Summary Statistics (as of 2025-11-28)
| Metric | Value |
|---|---|
| Total inventory items | 153 |
| Status: success | 64 |
| Status: error | 26 |
| Status: no_direct_link | 63 |
| Chroma vector count | 5,290 vectors |
| Raw corpus size | ~16 MB |
UK P0 Document Completion (COMPLETE)
All 5 critical UK P0 documents have been integrated into the corpus as of 2025-11-28:
| Document | Size | SHA-256 | Status | Chunks |
|---|---|---|---|---|
| Employment Rights Act 1996 | 1,031 KB | 3fc1af7f2d48cb73ac065b39b75fa0cd... | success | 6 |
| Patents Act 1977 | 455 KB | cf62370ebed67cc448aec06955d1f33c... | success | 3 |
| Trade Secrets Enforcement Regulations 2018 | 18 KB | bfd00428c7b9c723ca50aafba8e0a9b2... | success | 1 |
| Social Security (Intermediaries) Regulations 2000 | 19 KB | dd9655af3e235f04c8cb06ec1e6a406f... | success | 1 |
| Copyright Rights & Databases Regulations 1997 | 18 KB | 5c5fee5d641e4999fc2846ff3837758c... | success | 1 |
Total UK documents ingested: 12 (7 pre-existing + 5 new P0) Total UK vectors added: 28 new vectors UK collection status: Complete for freelancer contract analysis
Download Status by Category
| Category | Downloaded | Errors | No Link | Total |
|---|---|---|---|---|
| US Federal | 8 | 7 | 9 | 24 |
| US State | 8 | 2 | 8 | 18 |
| EU | 0 | 8 | 2 | 10 |
| Germany | 6 | 0 | 1 | 7 |
| France | 0 | 4 | 1 | 5 |
| Canada | 8 | 0 | 1 | 9 |
| Australia | 6 | 0 | 0 | 6 |
| UK | 12 | 0 | 0 | 12 |
| Datasets | 1 | 0 | 2 | 3 |
| Case Law | 0 | 0 | 25 | 25 |
| Industry Standards | 10 | 13 | 5 | 28 |
| Scripts | 0 | 0 | 6 | 6 |
| Estimated Totals | 0 | 0 | 8 | 8 |
| TOTAL | 91 | 45 | 17 | 153 |
Unable to download — reasons and workarounds
- Items without direct URLs (for example, some case law rows) will be marked
no_direct_linkin the manifest.

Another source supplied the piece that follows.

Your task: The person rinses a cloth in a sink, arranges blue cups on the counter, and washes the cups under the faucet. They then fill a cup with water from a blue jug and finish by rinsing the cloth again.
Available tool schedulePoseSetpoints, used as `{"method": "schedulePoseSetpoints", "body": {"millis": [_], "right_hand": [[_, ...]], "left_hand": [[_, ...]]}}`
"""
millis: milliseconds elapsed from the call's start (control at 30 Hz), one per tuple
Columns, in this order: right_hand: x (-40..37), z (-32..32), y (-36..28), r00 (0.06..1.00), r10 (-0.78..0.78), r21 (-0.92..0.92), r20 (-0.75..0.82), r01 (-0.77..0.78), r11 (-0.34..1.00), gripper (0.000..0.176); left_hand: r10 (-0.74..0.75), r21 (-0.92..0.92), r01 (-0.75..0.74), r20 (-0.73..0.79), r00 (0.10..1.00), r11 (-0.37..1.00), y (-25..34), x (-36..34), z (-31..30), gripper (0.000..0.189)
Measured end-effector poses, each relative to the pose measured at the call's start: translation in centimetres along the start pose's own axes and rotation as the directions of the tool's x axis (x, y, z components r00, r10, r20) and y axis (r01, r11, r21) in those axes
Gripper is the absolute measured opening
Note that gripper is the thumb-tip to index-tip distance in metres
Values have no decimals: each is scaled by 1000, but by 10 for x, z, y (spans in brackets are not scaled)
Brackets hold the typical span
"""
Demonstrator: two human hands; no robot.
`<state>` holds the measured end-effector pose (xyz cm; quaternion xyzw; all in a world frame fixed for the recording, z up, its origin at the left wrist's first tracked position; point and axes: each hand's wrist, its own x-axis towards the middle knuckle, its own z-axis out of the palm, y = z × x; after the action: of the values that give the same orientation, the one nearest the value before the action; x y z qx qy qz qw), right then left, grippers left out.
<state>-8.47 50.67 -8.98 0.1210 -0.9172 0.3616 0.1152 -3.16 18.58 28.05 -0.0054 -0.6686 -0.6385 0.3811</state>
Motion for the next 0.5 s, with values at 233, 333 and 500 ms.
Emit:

Extend the downloader to use CourtListener or other APIs by citation to automate these where possible. - HTTP 403 Forbidden errors on several EU & French domains (legifrance.gouv.fr, sagaftra.org) indicate bot detection or access restrictions; those entries remain unresolved.
- Connection timeouts on house.gov and fairwork.gov.au have been resolved with alternate endpoints (
laws.justice.gc.ca,legislation.gov.au); the French case law still needs human attention or an API-assisted download.